Woodsman125 is my favorite. But I have taken animals with Zwickey Deltas, Magnus 125, and Grizzly 155 heads. Main thing is sharp and placed in the right spot.


----------



## sawtooth (Sep 13, 2021)

I am not dedicated to just one brand. I like all of the long- standing old school heads. Ace, Zwickey, Magnus, bear… and I like woodsmans ok. What I DONT do is spend a whole lot of money on some of the newer stuff. Dead is dead.


----------



## mar0311 (Sep 13, 2021)

Zwickey Eskimo!!


----------



## Ben1100Mag (Sep 13, 2021)

I like the Zwickey Deltas and No Mercy 2 or 4 Blade out of my Trad Bow.


----------



## AllAmerican (Oct 12, 2021)

My most killed with Zwickey Eskilite (148 gr)  the package says 135gr, but they are usually heavier

And a buddy of mine got me into Bear Razorheads as well.  All 2 blade.


----------



## strothershwacker (Oct 13, 2021)

Zwickey Delta or Eskimos. When I fiddle with 'em a bit I can stack 'em like field points. Anybody know what's going on with Zwickey? I know Jack past away back in the spring but every vendor they got is on backorder?


----------



## Todd Cook (Oct 14, 2021)

strothershwacker said:


> Zwickey Delta or Eskimos.

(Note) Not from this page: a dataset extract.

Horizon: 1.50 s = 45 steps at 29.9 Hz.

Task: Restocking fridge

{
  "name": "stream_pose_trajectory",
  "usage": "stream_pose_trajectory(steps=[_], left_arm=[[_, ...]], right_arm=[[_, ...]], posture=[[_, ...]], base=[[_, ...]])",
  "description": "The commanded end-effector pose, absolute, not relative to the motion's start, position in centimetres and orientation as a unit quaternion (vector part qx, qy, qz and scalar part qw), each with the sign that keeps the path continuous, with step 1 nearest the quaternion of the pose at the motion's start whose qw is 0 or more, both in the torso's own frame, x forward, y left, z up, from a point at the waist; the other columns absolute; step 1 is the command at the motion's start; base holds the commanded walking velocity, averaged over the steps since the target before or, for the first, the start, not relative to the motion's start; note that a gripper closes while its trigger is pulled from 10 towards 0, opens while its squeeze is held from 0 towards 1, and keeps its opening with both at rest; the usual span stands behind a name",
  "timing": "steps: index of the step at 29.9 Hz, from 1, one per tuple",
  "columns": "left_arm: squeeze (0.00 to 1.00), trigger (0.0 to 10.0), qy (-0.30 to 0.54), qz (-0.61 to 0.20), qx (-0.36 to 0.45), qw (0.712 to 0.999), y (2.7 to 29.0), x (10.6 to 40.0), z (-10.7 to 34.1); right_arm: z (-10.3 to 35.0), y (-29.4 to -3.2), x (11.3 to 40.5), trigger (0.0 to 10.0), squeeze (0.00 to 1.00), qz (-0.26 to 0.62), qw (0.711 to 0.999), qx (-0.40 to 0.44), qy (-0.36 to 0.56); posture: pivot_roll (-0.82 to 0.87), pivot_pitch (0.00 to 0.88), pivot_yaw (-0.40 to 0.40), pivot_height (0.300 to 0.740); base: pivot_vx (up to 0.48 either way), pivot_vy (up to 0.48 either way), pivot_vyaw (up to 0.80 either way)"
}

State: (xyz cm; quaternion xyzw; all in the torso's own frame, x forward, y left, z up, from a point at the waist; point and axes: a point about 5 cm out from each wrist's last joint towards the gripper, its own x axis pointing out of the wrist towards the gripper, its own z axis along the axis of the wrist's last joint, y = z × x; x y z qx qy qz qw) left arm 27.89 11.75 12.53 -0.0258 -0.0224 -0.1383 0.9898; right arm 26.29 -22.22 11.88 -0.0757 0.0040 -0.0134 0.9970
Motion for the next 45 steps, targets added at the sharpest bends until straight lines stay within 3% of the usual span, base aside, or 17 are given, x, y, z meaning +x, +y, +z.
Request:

When I fiddle with 'em a bit I can stack 'em like field points. Anybody know what's going on with Zwickey? I know Jack past away back in the spring but every vendor they got is on backorder?


Just about all broadheads are on backorder. Not sure why??


----------



## bowhunterdavid (Oct 14, 2021)

Todd Cook said:


> Just about all broadheads are on backorder. Not sure why??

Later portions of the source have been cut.